By Betty Slade | PREVIEW columnist
I thought to myself, “Well, good luck. It’s going to be a stretch.” I hesitated, but introduced my Sweet Al to a book of poetry by the great poet Judith Shaw. She wrote “Listen to the Green,” poems rich in spirit and truth.
I had a great idea using these heart-felt poems as a companion piece to study the scriptures. For 30 years, each morning Al and I spend an hour or so talking about and reading the scriptures. I explain deep truths as Al flips through Trapper and Gun Dog magazines.
Over the years, our children have said their daddy was trapped and couldn’t escape from my determination to teach him the Bible. I didn’t pay them any mind. I still don’t. I let them know he’s acquired a taste for heavenly things and we enjoy seeking God together.

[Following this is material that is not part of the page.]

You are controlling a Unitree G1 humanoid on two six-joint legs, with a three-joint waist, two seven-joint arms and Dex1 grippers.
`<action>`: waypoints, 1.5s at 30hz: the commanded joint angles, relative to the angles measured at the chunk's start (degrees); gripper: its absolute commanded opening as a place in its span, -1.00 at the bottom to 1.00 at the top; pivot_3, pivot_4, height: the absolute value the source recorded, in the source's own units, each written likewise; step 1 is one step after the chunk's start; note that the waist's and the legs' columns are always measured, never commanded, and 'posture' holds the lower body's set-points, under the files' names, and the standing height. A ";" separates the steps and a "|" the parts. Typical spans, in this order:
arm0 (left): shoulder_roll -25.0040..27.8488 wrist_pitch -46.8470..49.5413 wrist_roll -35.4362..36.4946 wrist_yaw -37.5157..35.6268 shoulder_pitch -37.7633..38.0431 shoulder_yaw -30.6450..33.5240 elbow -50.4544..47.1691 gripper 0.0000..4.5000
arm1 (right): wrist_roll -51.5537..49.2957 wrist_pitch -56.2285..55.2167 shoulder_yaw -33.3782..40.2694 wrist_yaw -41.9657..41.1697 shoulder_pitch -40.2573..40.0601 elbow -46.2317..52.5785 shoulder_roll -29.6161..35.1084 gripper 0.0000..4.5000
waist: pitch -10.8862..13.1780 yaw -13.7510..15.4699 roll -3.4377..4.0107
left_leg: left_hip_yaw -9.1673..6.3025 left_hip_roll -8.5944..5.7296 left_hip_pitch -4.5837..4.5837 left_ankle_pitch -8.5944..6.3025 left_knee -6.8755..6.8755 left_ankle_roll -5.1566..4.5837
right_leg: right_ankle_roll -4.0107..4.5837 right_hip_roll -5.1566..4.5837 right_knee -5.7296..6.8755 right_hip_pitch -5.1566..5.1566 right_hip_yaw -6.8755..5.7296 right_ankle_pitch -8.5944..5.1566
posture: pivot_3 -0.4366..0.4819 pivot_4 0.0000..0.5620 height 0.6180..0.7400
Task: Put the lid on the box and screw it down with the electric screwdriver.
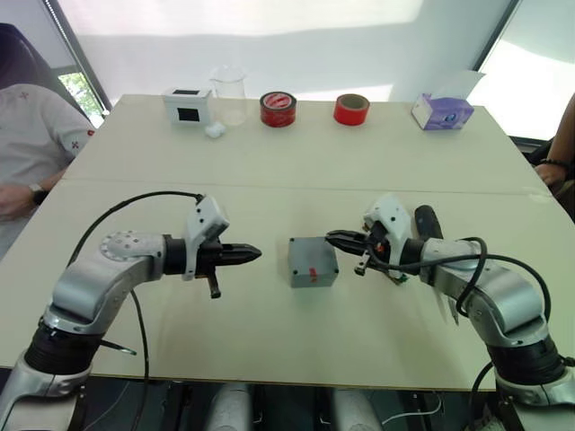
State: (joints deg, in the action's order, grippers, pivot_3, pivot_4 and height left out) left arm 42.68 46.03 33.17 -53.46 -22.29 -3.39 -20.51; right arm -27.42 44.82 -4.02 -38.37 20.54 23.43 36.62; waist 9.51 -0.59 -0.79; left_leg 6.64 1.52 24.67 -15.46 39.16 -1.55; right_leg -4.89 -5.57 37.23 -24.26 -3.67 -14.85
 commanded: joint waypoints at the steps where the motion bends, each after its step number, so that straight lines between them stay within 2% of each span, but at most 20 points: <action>1: 0.01 0.29 0.95 0.58 -0.40 1.32 -1.92 -1.00 | 0.79 -1.68 0.73 -0.32 0.66 0.01 0.03 -0.94 | 0.00 0.00 0.00 | 0.00 0.00 0.00 0.00 0.00 0.00 | 0.00 0.00 0.00 0.00 0.00 0.00 | -0.05 -0.47 0.59; 39: -0.41 0.22 1.04 1.11 -1.36 0.64 -2.05 -1.00 | 5.44 -3.33 -0.78 -1.57 -0.01 -3.74 -1.54 -0.94 | 0.00 -0.02 0.00 | 0.00 0.00 0.00 0.03 0.00 0.04 | 0.00 0.02 0.01 0.00 -0.01 0.00 | -0.05 -0.47 0.59; 42: -0.55 0.37 1.08 1.31 -1.36 0.65 -2.31 -1.00 | 5.46 -3.44 -0.42 -1.67 -0.08 -3.74 -1.47 -0.66 | 0.00 -0.01 0.00 | 0.00 0.00 0.00 0.03 0.00 0.05 | 0.00 0.02 0.01 0.00 -0.01 0.00 | -0.05 -0.47 0.59; 45: -0.94 0.55 1.27 1.57 -1.54 0.65 -2.57 -1.00 | 5.37 -3.32 0.07 -1.71 0.35 -3.91 -1.21 -0.08 | 0.00 -0.01 0.00 | 0.00 0.00 0.00 0.03 0.00 0.05 | 0.00 0.03 0.01 0.00 -0.01 0.00 | -0.05 -0.47 0.59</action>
State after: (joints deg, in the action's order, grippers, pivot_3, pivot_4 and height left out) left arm 42.02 46.78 33.30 -52.14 -22.72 -3.60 -21.02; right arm -22.03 42.13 -5.20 -39.87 20.12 18.82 34.97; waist 9.51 -0.60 -0.79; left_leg 6.64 1.52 24.67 -15.43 39.16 -1.50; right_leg -4.90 -5.54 37.24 -24.26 -3.68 -14.84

In this book, “Listen to the Green,” I turned to the forward and read, “There is a difference between a great poem like Paradise Lost and a cookbook. In the cookbook, you learn something new. Instead of knowledge, from a great poem like Milton’s, you gain growth that will bring you into sympathy with the infinite.” One with God.

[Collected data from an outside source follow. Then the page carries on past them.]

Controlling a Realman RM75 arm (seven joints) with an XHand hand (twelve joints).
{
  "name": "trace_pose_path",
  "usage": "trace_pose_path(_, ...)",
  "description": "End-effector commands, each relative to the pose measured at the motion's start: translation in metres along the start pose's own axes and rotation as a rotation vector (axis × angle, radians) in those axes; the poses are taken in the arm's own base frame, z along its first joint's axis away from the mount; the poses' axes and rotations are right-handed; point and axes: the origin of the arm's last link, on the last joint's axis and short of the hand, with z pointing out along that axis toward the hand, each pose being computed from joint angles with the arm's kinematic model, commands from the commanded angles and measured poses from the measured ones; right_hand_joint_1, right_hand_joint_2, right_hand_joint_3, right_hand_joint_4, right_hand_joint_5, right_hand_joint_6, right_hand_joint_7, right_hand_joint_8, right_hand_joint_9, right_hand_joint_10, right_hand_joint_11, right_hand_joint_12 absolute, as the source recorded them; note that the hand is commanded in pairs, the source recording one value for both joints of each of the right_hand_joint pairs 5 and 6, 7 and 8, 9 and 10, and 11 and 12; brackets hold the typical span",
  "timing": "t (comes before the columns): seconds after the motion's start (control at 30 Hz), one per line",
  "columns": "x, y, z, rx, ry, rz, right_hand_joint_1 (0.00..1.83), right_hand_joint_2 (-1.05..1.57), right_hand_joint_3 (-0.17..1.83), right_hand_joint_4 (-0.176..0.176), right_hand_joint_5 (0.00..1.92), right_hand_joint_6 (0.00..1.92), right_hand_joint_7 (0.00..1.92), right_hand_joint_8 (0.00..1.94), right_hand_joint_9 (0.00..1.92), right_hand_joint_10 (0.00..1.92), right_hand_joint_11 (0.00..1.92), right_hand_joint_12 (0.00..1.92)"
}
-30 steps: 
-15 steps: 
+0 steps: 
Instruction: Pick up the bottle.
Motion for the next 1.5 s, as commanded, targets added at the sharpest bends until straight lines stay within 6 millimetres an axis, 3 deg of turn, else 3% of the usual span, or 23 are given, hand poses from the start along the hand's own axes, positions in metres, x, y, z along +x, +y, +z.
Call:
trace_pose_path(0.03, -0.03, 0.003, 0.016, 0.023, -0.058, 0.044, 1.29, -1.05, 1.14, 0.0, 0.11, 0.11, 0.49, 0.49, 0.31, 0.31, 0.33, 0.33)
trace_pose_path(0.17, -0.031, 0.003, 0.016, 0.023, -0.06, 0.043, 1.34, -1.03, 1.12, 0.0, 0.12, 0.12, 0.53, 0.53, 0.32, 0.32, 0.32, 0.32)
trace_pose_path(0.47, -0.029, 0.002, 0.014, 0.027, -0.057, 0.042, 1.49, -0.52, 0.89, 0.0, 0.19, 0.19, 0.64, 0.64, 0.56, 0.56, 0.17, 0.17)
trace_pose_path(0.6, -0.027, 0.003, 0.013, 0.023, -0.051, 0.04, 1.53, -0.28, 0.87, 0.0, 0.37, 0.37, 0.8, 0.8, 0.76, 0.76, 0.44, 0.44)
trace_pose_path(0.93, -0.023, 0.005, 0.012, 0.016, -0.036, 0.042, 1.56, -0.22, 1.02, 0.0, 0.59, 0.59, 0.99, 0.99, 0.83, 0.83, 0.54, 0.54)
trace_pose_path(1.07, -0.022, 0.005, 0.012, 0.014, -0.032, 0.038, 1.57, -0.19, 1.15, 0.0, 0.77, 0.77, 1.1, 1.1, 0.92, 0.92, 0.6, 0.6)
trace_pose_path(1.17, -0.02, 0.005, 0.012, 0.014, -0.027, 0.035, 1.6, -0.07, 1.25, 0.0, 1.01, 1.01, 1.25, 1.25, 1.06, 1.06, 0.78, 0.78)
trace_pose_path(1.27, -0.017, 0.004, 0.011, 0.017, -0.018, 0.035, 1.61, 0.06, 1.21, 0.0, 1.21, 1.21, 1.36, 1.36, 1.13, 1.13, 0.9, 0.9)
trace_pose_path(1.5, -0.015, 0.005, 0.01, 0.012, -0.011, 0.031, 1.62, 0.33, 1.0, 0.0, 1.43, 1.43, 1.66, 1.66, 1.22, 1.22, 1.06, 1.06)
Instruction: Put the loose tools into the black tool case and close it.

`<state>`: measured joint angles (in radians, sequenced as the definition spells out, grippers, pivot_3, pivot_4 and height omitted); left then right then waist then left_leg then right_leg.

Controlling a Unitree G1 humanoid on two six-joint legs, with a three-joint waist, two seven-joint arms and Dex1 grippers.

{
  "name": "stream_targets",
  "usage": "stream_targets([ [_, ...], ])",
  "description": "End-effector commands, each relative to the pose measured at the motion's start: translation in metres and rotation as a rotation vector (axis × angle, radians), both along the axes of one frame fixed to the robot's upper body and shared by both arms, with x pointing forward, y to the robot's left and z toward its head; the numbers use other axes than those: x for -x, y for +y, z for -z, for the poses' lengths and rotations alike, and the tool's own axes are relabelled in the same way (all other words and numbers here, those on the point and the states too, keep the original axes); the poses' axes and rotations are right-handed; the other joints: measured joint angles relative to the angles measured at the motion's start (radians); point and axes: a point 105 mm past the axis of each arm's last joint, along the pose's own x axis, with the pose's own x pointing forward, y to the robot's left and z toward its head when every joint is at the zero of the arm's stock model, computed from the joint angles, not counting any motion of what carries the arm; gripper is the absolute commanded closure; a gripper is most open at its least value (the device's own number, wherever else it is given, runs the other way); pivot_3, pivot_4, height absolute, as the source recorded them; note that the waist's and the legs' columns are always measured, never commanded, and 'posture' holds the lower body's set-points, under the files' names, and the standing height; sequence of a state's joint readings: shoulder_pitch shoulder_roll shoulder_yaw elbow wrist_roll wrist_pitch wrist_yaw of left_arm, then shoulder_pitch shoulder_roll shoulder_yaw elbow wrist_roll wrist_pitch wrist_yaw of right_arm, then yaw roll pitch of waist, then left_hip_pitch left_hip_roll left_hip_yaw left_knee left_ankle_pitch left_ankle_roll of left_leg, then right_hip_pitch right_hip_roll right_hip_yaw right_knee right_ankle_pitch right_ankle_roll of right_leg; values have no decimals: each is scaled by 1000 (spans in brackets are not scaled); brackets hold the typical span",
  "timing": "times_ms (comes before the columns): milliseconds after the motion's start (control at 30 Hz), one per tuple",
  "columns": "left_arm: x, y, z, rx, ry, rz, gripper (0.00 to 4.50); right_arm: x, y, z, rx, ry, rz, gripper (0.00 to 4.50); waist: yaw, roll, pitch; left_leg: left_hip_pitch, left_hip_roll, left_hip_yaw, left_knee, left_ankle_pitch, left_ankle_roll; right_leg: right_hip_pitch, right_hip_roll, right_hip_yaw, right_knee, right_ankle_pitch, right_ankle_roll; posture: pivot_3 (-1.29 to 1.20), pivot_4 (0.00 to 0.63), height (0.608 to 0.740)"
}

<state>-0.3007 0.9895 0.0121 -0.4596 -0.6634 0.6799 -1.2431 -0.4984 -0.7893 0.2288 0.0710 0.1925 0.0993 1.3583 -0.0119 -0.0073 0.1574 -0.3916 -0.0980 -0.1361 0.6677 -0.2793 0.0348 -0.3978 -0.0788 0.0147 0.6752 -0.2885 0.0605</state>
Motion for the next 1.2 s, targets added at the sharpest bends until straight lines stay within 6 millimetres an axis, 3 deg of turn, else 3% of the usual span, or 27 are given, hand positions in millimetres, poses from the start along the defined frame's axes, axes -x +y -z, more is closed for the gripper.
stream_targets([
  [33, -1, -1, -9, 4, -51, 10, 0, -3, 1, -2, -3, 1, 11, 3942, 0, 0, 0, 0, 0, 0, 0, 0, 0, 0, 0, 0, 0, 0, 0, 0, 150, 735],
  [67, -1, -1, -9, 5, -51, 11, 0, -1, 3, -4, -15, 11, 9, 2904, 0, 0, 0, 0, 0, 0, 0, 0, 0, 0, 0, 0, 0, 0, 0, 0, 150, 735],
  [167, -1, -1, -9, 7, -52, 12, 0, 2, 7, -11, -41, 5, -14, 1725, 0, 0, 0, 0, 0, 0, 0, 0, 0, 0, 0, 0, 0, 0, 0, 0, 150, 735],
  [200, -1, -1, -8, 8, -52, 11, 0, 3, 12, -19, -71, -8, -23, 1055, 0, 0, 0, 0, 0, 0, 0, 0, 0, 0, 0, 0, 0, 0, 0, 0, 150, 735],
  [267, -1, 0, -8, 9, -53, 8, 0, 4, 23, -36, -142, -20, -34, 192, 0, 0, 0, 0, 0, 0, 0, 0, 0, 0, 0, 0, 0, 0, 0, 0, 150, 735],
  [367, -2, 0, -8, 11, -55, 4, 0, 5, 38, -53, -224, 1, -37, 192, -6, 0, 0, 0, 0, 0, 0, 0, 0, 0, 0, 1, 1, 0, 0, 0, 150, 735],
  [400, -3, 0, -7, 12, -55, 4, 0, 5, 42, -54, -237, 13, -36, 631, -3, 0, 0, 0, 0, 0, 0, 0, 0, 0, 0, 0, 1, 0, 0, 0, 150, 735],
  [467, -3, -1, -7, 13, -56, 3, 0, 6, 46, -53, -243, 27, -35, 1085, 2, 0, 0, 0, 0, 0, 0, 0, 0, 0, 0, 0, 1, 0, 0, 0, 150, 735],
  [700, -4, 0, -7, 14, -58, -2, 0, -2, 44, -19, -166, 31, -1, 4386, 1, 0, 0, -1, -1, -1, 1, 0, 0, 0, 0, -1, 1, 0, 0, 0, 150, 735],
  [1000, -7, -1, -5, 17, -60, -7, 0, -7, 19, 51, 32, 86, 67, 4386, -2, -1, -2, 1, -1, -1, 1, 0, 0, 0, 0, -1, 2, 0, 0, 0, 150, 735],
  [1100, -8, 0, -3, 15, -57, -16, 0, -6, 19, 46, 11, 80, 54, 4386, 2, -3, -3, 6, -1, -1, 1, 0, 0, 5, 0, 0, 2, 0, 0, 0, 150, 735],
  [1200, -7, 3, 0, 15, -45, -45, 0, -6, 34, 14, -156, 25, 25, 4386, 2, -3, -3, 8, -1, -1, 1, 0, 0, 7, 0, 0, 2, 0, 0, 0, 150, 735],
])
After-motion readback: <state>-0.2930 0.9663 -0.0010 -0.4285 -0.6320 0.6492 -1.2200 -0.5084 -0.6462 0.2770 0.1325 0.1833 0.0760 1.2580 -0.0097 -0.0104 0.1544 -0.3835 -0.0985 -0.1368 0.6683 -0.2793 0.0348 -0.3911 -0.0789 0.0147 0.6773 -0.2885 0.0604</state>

As I read, Al looked at me and said, “This is over my head.”
“I’m talking to your heart, not your head,” I said. “Al, here’s another way of looking at this concept. Reading a great poem is like walking into the kitchen on a snowy day and smelling the aroma of herbal seasonings marinating in the soup on the stove. We catch a whiff of the aroma and can’t wait to taste the soup. The aroma is not tangible until we taste it. We enjoy how it feels in our heart. God takes pleasure with us and he smiles in delight when we seek him. We are enjoying the sweetness of his presence.”
The author continues to write, “Darwin, in his old age, lamented that his mind had become a sort of sausage machine for grinding factual observation into scientific systems. If he was able to live his life over again, he would frequently read poetry and listen to music, because of ‘the loss of these tastes is a loss of happiness, injurious to the intellect, and to the moral character.’”

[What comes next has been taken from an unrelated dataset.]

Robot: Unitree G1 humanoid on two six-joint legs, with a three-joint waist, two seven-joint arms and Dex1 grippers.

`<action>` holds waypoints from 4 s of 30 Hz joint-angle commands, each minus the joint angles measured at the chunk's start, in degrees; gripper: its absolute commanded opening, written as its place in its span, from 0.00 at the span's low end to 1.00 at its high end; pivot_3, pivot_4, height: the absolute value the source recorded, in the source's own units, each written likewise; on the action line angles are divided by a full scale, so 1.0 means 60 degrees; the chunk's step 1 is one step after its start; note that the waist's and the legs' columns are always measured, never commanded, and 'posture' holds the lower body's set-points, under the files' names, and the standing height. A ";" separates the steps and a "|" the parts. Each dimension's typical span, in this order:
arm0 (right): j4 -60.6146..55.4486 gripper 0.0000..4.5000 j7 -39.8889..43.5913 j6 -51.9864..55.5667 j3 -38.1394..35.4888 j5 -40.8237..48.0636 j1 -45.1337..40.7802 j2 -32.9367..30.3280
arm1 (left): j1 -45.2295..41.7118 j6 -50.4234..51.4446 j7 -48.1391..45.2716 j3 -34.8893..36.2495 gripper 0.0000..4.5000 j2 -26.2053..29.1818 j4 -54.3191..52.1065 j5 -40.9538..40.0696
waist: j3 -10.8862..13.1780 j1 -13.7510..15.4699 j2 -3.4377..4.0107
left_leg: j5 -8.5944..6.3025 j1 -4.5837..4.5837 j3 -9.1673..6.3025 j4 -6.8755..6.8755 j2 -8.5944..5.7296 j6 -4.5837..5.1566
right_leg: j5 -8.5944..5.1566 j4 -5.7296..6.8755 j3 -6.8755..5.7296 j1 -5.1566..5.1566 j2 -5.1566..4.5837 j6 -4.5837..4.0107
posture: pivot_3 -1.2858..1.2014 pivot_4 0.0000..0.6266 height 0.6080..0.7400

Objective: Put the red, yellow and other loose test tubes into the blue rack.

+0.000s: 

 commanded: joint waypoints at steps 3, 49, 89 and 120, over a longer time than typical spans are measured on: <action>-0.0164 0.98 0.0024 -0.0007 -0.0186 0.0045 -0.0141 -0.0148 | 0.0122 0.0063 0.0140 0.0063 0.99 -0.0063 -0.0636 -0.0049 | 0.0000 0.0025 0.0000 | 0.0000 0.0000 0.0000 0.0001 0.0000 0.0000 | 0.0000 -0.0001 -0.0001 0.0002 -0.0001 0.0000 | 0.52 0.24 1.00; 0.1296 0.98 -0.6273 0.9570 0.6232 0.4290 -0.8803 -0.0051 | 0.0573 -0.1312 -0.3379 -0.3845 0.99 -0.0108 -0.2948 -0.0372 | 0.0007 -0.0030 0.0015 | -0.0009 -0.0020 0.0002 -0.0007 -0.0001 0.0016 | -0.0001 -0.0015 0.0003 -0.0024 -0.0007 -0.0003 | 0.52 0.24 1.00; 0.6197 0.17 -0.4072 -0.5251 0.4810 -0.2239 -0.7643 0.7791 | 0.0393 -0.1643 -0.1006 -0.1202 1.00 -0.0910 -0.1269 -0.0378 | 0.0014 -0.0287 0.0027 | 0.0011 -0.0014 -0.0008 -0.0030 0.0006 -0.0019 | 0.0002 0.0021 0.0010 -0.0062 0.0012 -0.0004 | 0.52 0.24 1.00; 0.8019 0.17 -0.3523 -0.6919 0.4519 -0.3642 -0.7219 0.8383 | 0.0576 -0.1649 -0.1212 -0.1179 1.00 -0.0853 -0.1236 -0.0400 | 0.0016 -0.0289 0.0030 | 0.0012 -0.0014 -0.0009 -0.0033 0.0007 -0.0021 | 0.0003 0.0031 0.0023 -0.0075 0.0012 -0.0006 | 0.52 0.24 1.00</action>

I venture to say he’s lamenting even more. The real issue of life is of the heart. God looks on the heart of a man.
Al waned. I piqued his interest again. “It’s like when you come home with a hunting story without the deer. You want to relive the experience without the evidence.
“You’re waiting for a deer to walk by. It doesn’t see you. It walks up to you. It’s so close you smell the musk and you tell me it smells like ammonia. Did you shoot the deer? No. But that’s not the story. It’s the experience.”
I grabbed Al’s attention, but he wanted to finish his own story. “Let me tell you. I could feel sweat beads running down my forehead. My heart was beating so fast, it was about to explode. I’m sweating in my shoes, my finger is twitching, I freeze. I can’t seem to get the gun to my shoulder. I lock eyes with the buck. Neither one of us moves.
“I can’t explain it. When I finally lifted my rifle, he had already meandered down the hill. I didn’t get the deer, but I remember the odor and the look in his eyes.”
“Al, that’s exactly how I feel in the presence of God. He’s as close as my breath. He lingers, my heart flutters and is about to explode. I close my eyes. I press His Word to my heart. Neither of us speak. Then I open my eyes and the moment has passed. Did I see God? No. But when I looked at you, I see the sweetness of God on your face and I know God had passed by.”
This is what the poet is saying. She searched for words strong enough to explain her feelings and how her heart felt. Her mind tried to intellectually express her thoughts through words. She writes the essence of her heart.
Paul explains to the Corinthians, “God always makes his grace visible in Christ. Through our yielded lives he spreads the fragrance of the knowledge of God everywhere we go. We have become the unmistakable aroma of the victory of the Anointed. We are one with God—a perfume of life to those being saved and the odor of death to those who are perishing.” — II Corinthians 3:14-15 (TPT).
This is what happens when we write an article, hear a song or read poetry. Our words have the fragrance of Jesus on them. Like the poet says, she’s speaking to our heart and it brings us into “sympathy with the infinite.” It deepens our faith in God as we line up with him and his words.
Al responded, “All I know, I love Jesus. What’s for breakfast?”
“Oh me. Cinnamon squares.” Well, there’s always tomorrow morning, I’m going to read another poem to Al.
Final brushstroke: When I run into Mr. G, Tony or Linda, they say, “I can hardly wait to read your next article. Your articles are like you’ve been looking in my mailbox. I can’t explain it.”
I know it’s probably not what I’ve written or how I wrote it, but they are smelling the fragrance of the knowledge of God in Jesus. It’s the unmistakable aroma of the victory of the anointed. To them, these articles are life to life. The readers have acquired a certain taste for heavenly things.